Instructions for the task: Consider the listing below. Extract exactly the lines from the line containing "Ground black remote" to the line containing "Ground white bowl in the image above.", both included.

Given entries:
== Segment start ==

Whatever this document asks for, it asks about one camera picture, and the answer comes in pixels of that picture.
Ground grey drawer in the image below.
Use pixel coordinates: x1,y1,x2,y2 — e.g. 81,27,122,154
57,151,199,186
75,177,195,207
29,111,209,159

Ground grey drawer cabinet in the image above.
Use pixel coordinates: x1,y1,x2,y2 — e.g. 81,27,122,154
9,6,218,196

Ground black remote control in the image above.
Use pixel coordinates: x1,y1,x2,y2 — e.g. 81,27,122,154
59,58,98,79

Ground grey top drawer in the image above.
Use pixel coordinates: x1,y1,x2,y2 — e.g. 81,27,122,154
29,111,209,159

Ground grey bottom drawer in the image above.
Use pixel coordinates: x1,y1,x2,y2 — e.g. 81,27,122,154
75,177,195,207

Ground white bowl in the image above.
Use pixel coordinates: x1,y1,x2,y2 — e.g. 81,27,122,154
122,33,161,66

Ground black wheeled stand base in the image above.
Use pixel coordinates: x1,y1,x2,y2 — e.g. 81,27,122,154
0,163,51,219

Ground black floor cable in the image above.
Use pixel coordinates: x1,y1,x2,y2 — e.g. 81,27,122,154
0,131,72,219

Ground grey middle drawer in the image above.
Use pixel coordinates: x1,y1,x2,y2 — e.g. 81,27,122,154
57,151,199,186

== Segment end ==
== Segment start ==

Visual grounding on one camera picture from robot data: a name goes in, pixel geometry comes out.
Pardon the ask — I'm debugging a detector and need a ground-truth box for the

== Segment end ==
== Segment start ==

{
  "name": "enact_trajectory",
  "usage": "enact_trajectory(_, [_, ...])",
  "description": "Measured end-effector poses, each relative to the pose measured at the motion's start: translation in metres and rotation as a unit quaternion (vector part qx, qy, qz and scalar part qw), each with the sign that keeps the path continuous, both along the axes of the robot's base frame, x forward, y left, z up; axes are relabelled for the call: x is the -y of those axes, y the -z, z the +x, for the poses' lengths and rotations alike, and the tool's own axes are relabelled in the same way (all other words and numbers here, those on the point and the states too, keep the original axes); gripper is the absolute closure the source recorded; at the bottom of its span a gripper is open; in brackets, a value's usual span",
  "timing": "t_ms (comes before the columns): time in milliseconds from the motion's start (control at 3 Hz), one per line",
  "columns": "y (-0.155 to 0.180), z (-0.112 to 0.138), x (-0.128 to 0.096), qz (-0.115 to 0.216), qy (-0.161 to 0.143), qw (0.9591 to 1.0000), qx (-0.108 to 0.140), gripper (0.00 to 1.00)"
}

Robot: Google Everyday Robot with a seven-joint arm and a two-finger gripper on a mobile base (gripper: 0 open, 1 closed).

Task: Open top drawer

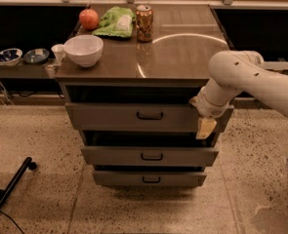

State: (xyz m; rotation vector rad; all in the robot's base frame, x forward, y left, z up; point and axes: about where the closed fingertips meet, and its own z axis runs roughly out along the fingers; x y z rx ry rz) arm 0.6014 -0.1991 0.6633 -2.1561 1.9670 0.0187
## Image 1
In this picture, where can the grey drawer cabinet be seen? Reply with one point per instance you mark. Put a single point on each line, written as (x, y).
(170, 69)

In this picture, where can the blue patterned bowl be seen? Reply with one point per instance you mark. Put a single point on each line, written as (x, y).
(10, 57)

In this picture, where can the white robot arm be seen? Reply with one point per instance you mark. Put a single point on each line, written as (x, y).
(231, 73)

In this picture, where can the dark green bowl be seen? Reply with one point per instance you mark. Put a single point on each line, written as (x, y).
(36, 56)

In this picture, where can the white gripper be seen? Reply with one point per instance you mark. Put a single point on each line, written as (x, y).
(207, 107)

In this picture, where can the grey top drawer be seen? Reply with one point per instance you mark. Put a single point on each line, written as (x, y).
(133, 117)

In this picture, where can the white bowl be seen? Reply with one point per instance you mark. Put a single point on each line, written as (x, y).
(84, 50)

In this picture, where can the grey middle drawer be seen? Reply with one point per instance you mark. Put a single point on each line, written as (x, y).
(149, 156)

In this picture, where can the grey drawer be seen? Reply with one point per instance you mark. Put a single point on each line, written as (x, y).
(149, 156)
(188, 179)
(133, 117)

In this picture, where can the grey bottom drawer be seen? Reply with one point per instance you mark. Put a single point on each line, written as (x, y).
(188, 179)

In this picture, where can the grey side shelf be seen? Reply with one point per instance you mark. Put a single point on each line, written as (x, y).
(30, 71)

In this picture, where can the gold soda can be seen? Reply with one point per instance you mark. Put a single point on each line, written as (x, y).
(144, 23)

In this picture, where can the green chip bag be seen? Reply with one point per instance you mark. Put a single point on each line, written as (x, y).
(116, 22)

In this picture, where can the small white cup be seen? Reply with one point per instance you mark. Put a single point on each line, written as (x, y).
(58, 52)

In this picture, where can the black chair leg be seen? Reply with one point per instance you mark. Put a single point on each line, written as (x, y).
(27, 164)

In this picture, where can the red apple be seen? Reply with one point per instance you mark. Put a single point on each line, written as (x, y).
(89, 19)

== Segment end ==

Output:
Ground black remote control in the image above.
Use pixel coordinates: x1,y1,x2,y2 — e.g. 81,27,122,154
59,58,98,79

Ground grey top drawer in the image above.
Use pixel coordinates: x1,y1,x2,y2 — e.g. 81,27,122,154
29,111,209,159

Ground grey bottom drawer in the image above.
Use pixel coordinates: x1,y1,x2,y2 — e.g. 81,27,122,154
75,177,195,207

Ground white bowl in the image above.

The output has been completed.